**REQUIRED WORK**
Without any images, output the records below verbatim.

Saved entries:
..........

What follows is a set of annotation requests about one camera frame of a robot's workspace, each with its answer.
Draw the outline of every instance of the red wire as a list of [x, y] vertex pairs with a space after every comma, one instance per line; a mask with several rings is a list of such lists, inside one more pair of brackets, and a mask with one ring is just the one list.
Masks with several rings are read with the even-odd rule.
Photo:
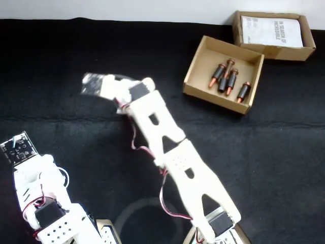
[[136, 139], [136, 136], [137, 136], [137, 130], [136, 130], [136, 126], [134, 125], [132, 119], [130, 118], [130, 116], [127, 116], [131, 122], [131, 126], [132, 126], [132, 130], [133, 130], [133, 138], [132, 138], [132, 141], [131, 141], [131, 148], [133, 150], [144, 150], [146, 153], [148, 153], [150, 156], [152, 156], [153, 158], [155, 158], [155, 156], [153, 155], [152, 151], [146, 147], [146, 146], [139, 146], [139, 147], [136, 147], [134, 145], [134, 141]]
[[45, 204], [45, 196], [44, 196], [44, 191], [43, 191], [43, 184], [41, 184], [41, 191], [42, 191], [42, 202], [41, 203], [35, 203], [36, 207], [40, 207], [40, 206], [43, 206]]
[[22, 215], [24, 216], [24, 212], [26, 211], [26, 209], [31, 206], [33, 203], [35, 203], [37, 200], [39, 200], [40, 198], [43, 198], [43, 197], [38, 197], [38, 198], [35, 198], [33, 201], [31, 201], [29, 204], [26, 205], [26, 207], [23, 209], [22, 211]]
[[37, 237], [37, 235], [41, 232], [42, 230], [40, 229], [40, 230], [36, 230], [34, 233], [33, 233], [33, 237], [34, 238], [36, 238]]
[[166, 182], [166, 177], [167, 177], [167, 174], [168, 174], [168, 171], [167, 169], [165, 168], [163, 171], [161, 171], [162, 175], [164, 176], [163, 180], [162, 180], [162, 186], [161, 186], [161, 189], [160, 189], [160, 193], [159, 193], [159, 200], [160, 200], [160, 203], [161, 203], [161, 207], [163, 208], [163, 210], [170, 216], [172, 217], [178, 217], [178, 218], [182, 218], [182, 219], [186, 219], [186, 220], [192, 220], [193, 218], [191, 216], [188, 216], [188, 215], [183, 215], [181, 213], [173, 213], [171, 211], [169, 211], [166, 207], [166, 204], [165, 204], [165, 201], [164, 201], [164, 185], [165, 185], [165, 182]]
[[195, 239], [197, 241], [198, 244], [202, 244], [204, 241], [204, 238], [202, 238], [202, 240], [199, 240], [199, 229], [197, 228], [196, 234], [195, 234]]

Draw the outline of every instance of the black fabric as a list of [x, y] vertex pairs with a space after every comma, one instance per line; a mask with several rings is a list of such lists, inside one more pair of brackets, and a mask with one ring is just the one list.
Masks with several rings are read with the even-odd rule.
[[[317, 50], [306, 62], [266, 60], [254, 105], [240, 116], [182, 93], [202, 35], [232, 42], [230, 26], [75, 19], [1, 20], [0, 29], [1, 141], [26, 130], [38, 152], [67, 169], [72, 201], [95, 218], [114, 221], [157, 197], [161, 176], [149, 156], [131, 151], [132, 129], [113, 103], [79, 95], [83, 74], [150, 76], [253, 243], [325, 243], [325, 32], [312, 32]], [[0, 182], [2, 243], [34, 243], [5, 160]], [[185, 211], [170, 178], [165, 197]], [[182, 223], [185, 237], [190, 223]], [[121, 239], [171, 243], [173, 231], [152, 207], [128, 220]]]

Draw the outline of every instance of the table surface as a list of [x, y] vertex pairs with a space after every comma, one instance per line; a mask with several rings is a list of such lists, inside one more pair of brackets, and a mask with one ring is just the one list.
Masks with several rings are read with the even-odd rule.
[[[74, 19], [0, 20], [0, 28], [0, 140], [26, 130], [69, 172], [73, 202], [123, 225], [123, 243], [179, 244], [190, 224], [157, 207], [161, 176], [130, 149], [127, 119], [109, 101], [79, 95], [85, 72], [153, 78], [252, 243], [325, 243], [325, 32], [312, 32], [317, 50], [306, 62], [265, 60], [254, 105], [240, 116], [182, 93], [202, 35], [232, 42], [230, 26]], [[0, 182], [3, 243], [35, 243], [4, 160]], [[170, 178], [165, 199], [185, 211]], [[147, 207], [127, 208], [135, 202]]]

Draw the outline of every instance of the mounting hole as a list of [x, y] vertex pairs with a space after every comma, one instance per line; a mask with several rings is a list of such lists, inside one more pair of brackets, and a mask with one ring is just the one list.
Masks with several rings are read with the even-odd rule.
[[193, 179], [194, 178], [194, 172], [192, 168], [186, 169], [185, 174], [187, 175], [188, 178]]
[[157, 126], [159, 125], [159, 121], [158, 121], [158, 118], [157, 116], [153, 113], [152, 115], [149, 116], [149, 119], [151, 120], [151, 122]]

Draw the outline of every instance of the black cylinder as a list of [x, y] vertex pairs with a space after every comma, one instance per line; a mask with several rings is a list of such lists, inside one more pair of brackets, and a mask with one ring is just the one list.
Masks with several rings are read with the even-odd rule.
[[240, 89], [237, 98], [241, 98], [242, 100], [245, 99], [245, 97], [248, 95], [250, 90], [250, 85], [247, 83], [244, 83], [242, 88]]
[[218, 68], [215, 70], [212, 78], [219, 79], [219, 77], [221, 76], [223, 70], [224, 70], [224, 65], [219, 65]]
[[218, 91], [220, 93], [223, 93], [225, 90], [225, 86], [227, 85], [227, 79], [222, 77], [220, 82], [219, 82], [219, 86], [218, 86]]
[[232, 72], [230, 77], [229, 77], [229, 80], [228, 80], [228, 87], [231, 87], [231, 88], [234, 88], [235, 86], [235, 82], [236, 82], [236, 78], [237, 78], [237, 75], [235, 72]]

..........

**RESPONSE BOX**
What follows is a set of annotation requests about one camera frame of a robot's workspace, each with its answer.
Draw the outline of every instance of the red wire as a list of [x, y] vertex pairs with a space after every comma, one instance per line; a mask with several rings is a list of such lists, inside one more pair of brackets, and a mask with one ring is just the one list.
Masks with several rings are read with the even-odd rule.
Photo:
[[136, 139], [136, 136], [137, 136], [137, 130], [136, 130], [136, 126], [134, 125], [132, 119], [130, 118], [130, 116], [127, 116], [131, 122], [131, 126], [132, 126], [132, 130], [133, 130], [133, 138], [132, 138], [132, 141], [131, 141], [131, 148], [133, 150], [144, 150], [146, 153], [148, 153], [150, 156], [152, 156], [153, 158], [155, 158], [155, 156], [153, 155], [152, 151], [146, 147], [146, 146], [139, 146], [139, 147], [136, 147], [134, 145], [134, 141]]
[[45, 204], [45, 196], [44, 196], [44, 191], [43, 191], [43, 184], [41, 184], [41, 191], [42, 191], [42, 202], [41, 203], [35, 203], [36, 207], [40, 207], [40, 206], [43, 206]]
[[22, 215], [24, 216], [24, 212], [26, 211], [26, 209], [31, 206], [33, 203], [35, 203], [37, 200], [39, 200], [40, 198], [43, 198], [43, 197], [38, 197], [38, 198], [35, 198], [33, 201], [31, 201], [29, 204], [26, 205], [26, 207], [23, 209], [22, 211]]
[[37, 237], [37, 235], [41, 232], [42, 230], [40, 229], [40, 230], [36, 230], [34, 233], [33, 233], [33, 237], [34, 238], [36, 238]]
[[166, 182], [166, 177], [167, 177], [167, 174], [168, 174], [168, 171], [167, 169], [165, 168], [163, 171], [161, 171], [162, 175], [164, 176], [163, 180], [162, 180], [162, 186], [161, 186], [161, 189], [160, 189], [160, 193], [159, 193], [159, 200], [160, 200], [160, 203], [161, 203], [161, 207], [163, 208], [163, 210], [170, 216], [172, 217], [178, 217], [178, 218], [182, 218], [182, 219], [186, 219], [186, 220], [192, 220], [193, 218], [191, 216], [188, 216], [188, 215], [183, 215], [181, 213], [173, 213], [171, 211], [169, 211], [166, 207], [166, 204], [165, 204], [165, 201], [164, 201], [164, 185], [165, 185], [165, 182]]
[[195, 239], [197, 241], [198, 244], [202, 244], [204, 241], [204, 238], [202, 238], [202, 240], [199, 240], [199, 229], [197, 228], [196, 234], [195, 234]]

Draw the outline of every instance of the black fabric as a list of [x, y] vertex pairs with a space after every comma, one instance per line; a mask with several rings is a list of such lists, inside one more pair of brackets, and a mask with one ring is just the one list.
Masks with several rings are read with the even-odd rule.
[[[317, 50], [306, 62], [266, 60], [254, 105], [240, 116], [182, 93], [202, 35], [232, 42], [230, 26], [75, 19], [1, 20], [0, 29], [1, 141], [26, 130], [38, 152], [67, 169], [72, 201], [95, 218], [114, 221], [157, 197], [161, 176], [149, 156], [131, 151], [132, 129], [113, 103], [79, 95], [83, 74], [150, 76], [253, 243], [325, 243], [325, 32], [312, 32]], [[0, 182], [2, 243], [34, 243], [5, 160]], [[185, 211], [170, 178], [165, 197]], [[182, 223], [185, 237], [190, 223]], [[121, 239], [171, 243], [173, 231], [152, 207], [128, 220]]]

Draw the outline of every instance of the table surface as a list of [x, y] vertex pairs with a space after every comma, one instance per line; a mask with several rings is a list of such lists, inside one more pair of brackets, and a mask with one ring is just the one list.
Masks with several rings are read with the even-odd rule.
[[[74, 19], [0, 20], [0, 28], [0, 140], [26, 130], [69, 172], [73, 202], [123, 225], [123, 243], [179, 244], [190, 224], [157, 207], [161, 176], [130, 149], [127, 119], [109, 101], [79, 95], [85, 72], [153, 78], [252, 243], [325, 243], [325, 32], [312, 32], [317, 50], [306, 62], [265, 60], [254, 105], [240, 116], [182, 93], [202, 35], [232, 42], [230, 26]], [[0, 182], [3, 243], [35, 243], [4, 160]], [[170, 178], [165, 199], [185, 211]], [[147, 207], [127, 208], [135, 202]]]

Draw the outline of every instance of the mounting hole as a list of [x, y] vertex pairs with a space after every comma, one instance per line; a mask with several rings is a list of such lists, inside one more pair of brackets, and a mask with one ring is just the one list.
Masks with several rings are read with the even-odd rule.
[[193, 179], [194, 178], [194, 172], [192, 168], [186, 169], [185, 174], [187, 175], [188, 178]]
[[157, 126], [159, 125], [159, 121], [158, 121], [158, 118], [157, 116], [153, 113], [152, 115], [149, 116], [149, 119], [151, 120], [151, 122]]

Draw the outline of every instance of the black cylinder as a list of [x, y] vertex pairs with a space after every comma, one instance per line; a mask with several rings is a list of such lists, inside one more pair of brackets, and a mask with one ring is just the one list.
Masks with several rings are read with the even-odd rule.
[[240, 89], [237, 98], [241, 98], [242, 100], [245, 99], [245, 97], [248, 95], [250, 90], [250, 85], [247, 83], [244, 83], [242, 88]]
[[218, 68], [215, 70], [212, 78], [219, 79], [219, 77], [221, 76], [223, 70], [224, 70], [224, 65], [219, 65]]
[[218, 91], [220, 93], [223, 93], [225, 90], [225, 86], [227, 85], [227, 79], [222, 77], [220, 82], [219, 82], [219, 86], [218, 86]]
[[232, 72], [230, 77], [229, 77], [229, 80], [228, 80], [228, 87], [231, 87], [231, 88], [234, 88], [235, 86], [235, 82], [236, 82], [236, 78], [237, 78], [237, 75], [235, 72]]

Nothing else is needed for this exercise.